In true HERE WE GO fashion, here we fucking go.
Fade up and onto a Parisian restaurant balcony where Brenda and Donna sit at a table, eating. Donna's yammering on about all the delicious French pastries she was just shoving in her maw at a human trafficking soiree that was absolutely reported to Interpol. Brenda busies herself pushing food around her plate while not paying attention. Donna notices this and queries, "What's wrong, Bren?"
Brenda says, "You know how you keep on thinking that you're seeing David? Well, it started happening to me." I know that sounds like a fucking waking TERROR, but she actually means that she's now falsely seeing Dylan everywhere, as evidenced in Part 3. She continues, "I started thinking, what are we doing here?"

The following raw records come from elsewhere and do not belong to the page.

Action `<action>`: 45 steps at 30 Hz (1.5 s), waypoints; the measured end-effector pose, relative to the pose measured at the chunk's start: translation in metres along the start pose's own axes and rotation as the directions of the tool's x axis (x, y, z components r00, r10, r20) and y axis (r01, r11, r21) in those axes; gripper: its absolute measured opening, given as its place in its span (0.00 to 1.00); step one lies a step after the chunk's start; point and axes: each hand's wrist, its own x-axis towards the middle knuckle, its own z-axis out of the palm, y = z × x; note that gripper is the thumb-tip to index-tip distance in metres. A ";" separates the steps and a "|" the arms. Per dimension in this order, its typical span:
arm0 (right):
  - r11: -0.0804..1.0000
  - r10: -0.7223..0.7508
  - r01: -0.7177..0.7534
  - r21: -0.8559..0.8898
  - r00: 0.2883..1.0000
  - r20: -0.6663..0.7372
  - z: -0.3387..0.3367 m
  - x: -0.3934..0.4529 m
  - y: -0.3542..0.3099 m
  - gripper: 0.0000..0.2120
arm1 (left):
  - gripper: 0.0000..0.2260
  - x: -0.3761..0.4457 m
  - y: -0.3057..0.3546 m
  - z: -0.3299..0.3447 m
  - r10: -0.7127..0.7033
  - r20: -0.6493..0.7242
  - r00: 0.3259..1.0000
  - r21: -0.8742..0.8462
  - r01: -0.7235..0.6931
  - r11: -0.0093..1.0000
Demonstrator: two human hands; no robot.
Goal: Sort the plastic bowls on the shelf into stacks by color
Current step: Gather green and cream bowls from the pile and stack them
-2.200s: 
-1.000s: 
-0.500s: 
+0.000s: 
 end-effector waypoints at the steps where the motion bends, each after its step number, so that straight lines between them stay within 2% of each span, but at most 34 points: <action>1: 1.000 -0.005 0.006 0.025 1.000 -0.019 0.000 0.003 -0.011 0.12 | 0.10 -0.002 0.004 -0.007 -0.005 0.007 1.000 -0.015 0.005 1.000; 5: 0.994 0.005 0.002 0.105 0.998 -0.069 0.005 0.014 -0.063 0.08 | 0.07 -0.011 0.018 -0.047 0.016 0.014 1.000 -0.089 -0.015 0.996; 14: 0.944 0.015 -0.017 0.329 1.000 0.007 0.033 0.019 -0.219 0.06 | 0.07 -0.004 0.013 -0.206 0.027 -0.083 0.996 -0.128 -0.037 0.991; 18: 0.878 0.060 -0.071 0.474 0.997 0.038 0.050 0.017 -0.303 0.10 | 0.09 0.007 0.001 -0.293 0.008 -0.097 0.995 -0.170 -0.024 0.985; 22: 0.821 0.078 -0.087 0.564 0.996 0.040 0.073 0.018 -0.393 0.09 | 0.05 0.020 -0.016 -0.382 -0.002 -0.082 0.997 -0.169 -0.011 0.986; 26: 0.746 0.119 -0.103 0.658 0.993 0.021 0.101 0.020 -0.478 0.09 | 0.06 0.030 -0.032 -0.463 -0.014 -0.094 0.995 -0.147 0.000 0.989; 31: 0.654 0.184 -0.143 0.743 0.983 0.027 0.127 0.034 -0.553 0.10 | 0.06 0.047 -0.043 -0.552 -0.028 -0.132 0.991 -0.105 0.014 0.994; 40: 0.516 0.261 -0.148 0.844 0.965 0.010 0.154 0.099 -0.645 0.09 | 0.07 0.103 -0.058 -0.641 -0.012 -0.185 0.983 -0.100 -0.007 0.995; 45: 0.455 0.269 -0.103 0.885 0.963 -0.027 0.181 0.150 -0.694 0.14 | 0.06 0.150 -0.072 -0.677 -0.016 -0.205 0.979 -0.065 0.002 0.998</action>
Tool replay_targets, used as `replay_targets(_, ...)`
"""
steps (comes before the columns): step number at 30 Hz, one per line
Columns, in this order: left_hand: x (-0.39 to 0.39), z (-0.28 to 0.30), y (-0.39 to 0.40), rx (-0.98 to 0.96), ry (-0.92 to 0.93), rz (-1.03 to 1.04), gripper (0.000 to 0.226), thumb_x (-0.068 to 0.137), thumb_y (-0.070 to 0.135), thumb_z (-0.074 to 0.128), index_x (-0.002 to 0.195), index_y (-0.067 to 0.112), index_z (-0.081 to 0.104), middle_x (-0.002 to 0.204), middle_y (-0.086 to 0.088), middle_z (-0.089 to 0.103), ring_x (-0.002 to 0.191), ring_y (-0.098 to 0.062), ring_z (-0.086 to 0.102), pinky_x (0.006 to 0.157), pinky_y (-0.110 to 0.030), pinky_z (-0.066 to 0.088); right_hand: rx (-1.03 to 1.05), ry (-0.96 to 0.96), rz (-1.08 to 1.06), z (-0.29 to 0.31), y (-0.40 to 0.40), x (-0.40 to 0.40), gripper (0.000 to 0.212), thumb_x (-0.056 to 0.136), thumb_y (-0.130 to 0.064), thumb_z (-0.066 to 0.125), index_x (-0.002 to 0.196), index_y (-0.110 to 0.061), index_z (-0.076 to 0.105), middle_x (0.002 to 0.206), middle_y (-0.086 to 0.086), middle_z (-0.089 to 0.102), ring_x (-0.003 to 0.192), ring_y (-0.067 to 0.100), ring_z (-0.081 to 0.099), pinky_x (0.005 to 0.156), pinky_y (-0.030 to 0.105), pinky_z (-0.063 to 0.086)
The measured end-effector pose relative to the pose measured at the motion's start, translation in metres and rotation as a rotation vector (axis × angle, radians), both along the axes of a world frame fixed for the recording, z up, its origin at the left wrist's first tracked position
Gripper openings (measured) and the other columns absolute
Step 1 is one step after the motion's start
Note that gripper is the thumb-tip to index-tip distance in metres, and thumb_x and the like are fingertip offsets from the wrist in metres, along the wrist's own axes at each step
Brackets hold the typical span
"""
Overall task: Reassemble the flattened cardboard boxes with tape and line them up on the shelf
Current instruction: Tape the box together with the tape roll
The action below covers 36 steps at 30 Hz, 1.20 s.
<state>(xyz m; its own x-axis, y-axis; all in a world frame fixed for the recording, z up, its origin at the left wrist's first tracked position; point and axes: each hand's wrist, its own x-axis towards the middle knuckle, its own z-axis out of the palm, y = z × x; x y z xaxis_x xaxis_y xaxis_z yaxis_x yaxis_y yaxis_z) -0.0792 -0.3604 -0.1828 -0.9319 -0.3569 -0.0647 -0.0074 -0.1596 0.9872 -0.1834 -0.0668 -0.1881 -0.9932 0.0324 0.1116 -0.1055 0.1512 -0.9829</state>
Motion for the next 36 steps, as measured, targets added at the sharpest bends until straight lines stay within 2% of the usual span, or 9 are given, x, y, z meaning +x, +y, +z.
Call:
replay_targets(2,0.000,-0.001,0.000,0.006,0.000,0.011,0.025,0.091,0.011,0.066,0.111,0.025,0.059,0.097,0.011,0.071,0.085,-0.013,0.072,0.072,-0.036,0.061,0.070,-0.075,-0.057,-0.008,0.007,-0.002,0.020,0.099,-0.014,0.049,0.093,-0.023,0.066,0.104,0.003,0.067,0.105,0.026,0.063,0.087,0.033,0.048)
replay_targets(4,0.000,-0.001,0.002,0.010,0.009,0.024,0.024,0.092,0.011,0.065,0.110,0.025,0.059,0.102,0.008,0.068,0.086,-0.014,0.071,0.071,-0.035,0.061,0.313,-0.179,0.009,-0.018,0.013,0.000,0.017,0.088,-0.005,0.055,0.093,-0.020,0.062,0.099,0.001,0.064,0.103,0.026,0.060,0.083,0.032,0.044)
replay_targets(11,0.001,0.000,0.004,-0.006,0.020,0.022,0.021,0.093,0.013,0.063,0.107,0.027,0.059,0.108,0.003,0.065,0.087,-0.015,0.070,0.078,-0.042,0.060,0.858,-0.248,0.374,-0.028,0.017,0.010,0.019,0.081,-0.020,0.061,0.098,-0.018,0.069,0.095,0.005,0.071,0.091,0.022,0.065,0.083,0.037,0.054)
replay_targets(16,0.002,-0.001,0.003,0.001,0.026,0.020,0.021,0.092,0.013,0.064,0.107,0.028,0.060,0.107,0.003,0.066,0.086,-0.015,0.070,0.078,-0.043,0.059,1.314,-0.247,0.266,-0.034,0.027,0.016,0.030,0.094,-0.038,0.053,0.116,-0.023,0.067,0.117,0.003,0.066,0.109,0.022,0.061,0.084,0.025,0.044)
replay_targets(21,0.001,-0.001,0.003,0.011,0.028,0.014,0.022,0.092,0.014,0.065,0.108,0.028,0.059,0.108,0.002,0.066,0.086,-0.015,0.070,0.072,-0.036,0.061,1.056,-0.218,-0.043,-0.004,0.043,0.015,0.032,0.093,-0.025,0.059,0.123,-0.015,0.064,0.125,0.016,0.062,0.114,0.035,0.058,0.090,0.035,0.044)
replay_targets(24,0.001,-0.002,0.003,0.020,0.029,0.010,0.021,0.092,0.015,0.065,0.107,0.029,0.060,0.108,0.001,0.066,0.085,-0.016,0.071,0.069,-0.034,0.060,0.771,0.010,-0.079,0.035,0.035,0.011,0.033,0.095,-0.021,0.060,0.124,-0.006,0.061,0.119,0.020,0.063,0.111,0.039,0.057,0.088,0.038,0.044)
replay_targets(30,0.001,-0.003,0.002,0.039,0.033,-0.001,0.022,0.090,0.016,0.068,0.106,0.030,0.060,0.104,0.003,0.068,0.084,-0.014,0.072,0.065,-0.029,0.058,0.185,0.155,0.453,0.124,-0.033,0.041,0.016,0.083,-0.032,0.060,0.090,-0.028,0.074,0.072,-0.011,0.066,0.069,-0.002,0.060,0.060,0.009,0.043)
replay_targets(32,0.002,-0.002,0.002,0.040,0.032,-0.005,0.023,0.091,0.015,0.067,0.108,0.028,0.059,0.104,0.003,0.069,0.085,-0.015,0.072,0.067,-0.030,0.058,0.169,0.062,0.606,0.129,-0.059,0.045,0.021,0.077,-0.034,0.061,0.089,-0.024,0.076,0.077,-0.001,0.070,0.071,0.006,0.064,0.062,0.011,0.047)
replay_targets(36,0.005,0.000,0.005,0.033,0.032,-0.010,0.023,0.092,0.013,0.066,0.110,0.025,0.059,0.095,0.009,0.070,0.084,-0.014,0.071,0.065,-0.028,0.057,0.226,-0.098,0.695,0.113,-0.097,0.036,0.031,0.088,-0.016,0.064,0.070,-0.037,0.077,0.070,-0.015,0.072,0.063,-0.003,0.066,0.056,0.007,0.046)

Donna, now living that glass half full life, declares, "We're...immersing. We're learning new things in a new language, in a new culture." She's really selling it and I'll say it again: I love these two together.
Brenda agrees, continuing, "I would hate for people to look at me and think that I was some pampered kid from West Beverly High. I really wanna be a whole person, with many sides, many talents, and many interests. I just don't know what they all are yet." Erm...is it bad that I'm one thousand years older than Brenda and am still striving for these very things?
Donna says that she's glad Brenda came to France instead of Kelly - which: SAME - because, "She'd be the one complaining, and I would've felt like I had to cheer her up. And honestly, I just haven't had it in me." Glad to have confirmation from her oldest mate that Kelly is, and always has been, a self-involved slag. A real friend for the ages.
Brenda seems touched and assures her, "You know, you're gonna be okay. And I'm gonna be okay. I mean, this is the summer before our Senior year. We're gonna find out what it's like to be on our own, and we are gonna have the time of our lives." I'm pretty certain this soundbite was used in the tv ads for the Season 3 summer episodes because hearing it is making me feel some kind of way: young, hopeful, unjaded, and non-dead-eyed for the first time in at least five years, so. Nostalgia's a helluva drug.
Donna agrees with a non-grating giggle (those are reserved for Mz. Taylor OH YOU'LL SEE) and a, "Absolument!" She then sheepishly asks, "So, uh, what was that time difference again?"
Brenda cutes, "I'll race you to the phone, because I want to catch my boyfriend right before he proceeds to have a good ol' roll in the sand - the first of SEVERAL times he's going to do that this summer - with my pick-me so-called best friend, because being betrayed and repeatedly lied to by them over the course of the next many months won't instill in me a deep-seated distrust in all people, including and especially those closest to me, that I will never overcome or anything"...
...and then they scamper off into the night.